Myth #5: Entrepreneurs are usually rich.
Nope. Some entrepreneurs might become rich, but they certainly don’t start that way.
In fact, even once the business is up and running, entrepreneurs aren’t the fat cats that most people think they are. According to a study from American Express in 2013, the average salary of the entrepreneur was $68,000. SimplyHired pegs the annual income of an entrepreneur at $111,000.
That may be rich by some standards, but it’s not enough to support the private-jet posh lifestyle. By contrast, some fresh MBAs are being handed $200k salaries right after they step off the graduation platform.

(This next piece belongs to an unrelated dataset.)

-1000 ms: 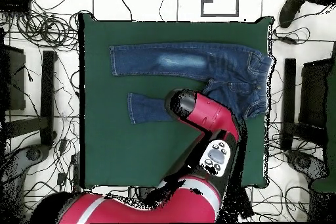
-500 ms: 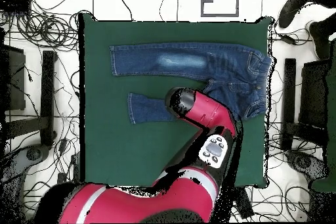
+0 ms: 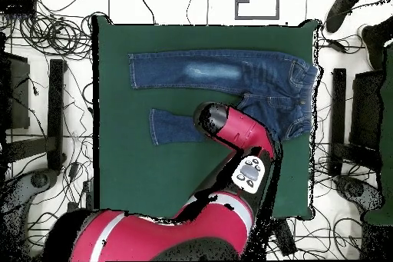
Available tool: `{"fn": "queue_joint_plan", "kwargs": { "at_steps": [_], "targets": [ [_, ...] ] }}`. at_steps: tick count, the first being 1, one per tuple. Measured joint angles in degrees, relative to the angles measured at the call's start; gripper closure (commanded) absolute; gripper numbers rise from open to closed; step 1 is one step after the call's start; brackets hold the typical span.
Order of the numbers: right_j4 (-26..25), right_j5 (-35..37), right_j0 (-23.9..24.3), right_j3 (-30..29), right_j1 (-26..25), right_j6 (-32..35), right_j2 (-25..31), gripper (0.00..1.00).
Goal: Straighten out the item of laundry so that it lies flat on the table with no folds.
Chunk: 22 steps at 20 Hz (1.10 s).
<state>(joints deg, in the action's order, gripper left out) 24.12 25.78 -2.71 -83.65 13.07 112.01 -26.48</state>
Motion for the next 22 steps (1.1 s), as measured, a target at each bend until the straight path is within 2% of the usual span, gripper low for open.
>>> {"fn": "queue_joint_plan", "kwargs": {
  "at_steps": [17,18,22],
  "targets": [
    [0.74,-0.99,0.0,-0.01,-0.01,0.0,0.0,0.0],
    [0.74,-1.62,0.0,-0.01,-0.01,0.0,0.0,1.0],
    [0.74,-2.01,-0.01,-0.01,-0.01,0.0,0.0,1.0]
  ]
}}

Entrepreneurship is not for the rich, and it might not even result in riches, either.
Myth #6: Entrepreneurship requires huge funding.

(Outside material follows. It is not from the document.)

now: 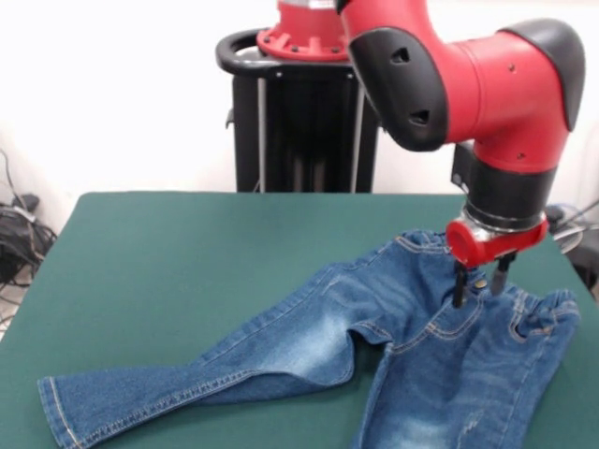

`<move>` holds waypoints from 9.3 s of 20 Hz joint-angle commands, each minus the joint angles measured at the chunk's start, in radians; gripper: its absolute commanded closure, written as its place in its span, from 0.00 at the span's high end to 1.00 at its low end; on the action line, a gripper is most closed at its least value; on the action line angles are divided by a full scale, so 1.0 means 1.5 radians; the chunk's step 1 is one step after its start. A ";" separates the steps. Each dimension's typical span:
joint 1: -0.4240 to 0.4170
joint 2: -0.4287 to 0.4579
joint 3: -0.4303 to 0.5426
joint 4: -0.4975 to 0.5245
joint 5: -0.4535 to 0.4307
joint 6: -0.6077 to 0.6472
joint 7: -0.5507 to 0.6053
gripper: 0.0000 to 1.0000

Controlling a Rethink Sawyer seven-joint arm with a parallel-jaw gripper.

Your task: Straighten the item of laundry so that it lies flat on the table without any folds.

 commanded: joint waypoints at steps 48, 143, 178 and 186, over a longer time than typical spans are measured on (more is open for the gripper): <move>0.087 0.143 -0.172 0.131 0.126 -0.316 0.137 0.00; 0.264 -0.042 -0.279 0.304 0.403 -0.303 0.121 1.00; 0.089 -0.006 -0.196 0.068 0.277 -0.138 -0.010 1.00; 0.025 0.019 -0.164 0.007 0.246 -0.098 -0.062 1.00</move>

Some people have this idea that in order to start a business, you have to have a pile of cash.
In order to get the pile of cash, you have to wheel and deal with angel investors, venture capitalists, and investors who ride around in chauffeured Rolls Royces.
The reality? Most of an entrepreneur’s “funding” is from his own back pocket. As Guy Kawasaki explained, most startups cost about $25,000 to get off the ground. What about VCs? They mostly put their money into tech and biotech.

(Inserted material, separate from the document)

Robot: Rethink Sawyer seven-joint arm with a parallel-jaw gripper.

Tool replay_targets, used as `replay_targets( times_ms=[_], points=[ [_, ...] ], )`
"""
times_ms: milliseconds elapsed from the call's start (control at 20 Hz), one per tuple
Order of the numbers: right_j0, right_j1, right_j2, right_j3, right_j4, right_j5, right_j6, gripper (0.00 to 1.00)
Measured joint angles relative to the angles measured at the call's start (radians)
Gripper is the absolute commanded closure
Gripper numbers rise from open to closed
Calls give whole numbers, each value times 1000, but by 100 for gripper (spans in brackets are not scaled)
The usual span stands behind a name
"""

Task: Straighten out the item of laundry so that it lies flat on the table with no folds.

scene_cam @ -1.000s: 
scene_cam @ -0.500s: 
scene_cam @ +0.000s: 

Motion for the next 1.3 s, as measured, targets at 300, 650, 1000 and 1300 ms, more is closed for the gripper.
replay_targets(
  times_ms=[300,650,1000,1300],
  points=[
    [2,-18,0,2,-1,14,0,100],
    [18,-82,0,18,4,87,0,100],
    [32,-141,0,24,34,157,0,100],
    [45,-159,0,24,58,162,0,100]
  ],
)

And what about the immodestly rich investor who’s going to bestow millions of dollars on your good idea? It’s a myth. Most angel investors are ordinary people who make ordinary amounts of money. 32% of them are on an income of $40,000 or less. At that level, you can forget the Rolls Royce.
How does an entrepreneur get bankrolled? A lot of times, they don’t. They bootstrap. They growth hack. They build massive blogs with huge followings. They pull a line of credit. They eat ramen noodles.
Some entrepreneurs will get lucky and funded, but it’s definitely not a prerequisite for the trade.
Myth #7: Entrepreneurship is fun!
If I’m laughing, it’s my bitter laugh. There’s a true/false dichotomy to this myth. Sure, entrepreneurship is fun. I love what I’m doing, and just about every other entrepreneur does, too.
But let me tell you something: Entrepreneurship is really hard, almost unbearably so at times.
The ups and downs of entrepreneurship parallel the ups and downs of ordinary life. There are the good times. And there are the bad times.
The difference with entrepreneurship is that the bad times are a lot badder, and the good times are a lot better.
But fun all the time? No.
Myth #8: Entrepreneurs always take huge risks
In order to denude this myth, I need to tell you something about risk.
In our culture, we’ve ruined the whole idea of risk. Today, “risk” is buying a house, or stepping into an elevator, or driving to work in a car, not investing in a 401k, or — heaven forbid — quitting your day job.
Are all those things truly risky? If so, then life is risk.
A few centuries ago, “risk” was a whole lot more. Like deciding that you were going to go around the world in a wooden boat, and leaving life, family, riches, and the “safe” life behind. (Hat tip to Magellan.)
Entrepreneurs are risk-takers according to our conventional jacked-up ideas of safety. But maybe the entrepreneur’s risk-taking is nothing more than a tilt toward the unconventional, a good idea, and dissatisfaction with the status quo.
The entrepreneur’s risks are not the reckless actions of a devil-may-care upstart. They are decisions that are calculated, data-driven, dream-backed, and pursued with teeth-grinding determination.
Risk? Not hardly.
I believe that if someone aspires to entrepreneurship, he or she should immediately stop believing these myths.
As much as we love to categorize and list the strengths, characteristics, or traits of successful entrepreneurs, it’s an exercise in folly. By their very definition, entrepreneurs are mold-breakers and disruptors.
To be a successful entrepreneur, maybe the first step is to let go of everything you always believed about entrepreneurship.
What are some common myths that you’ve heard about entrepreneurship?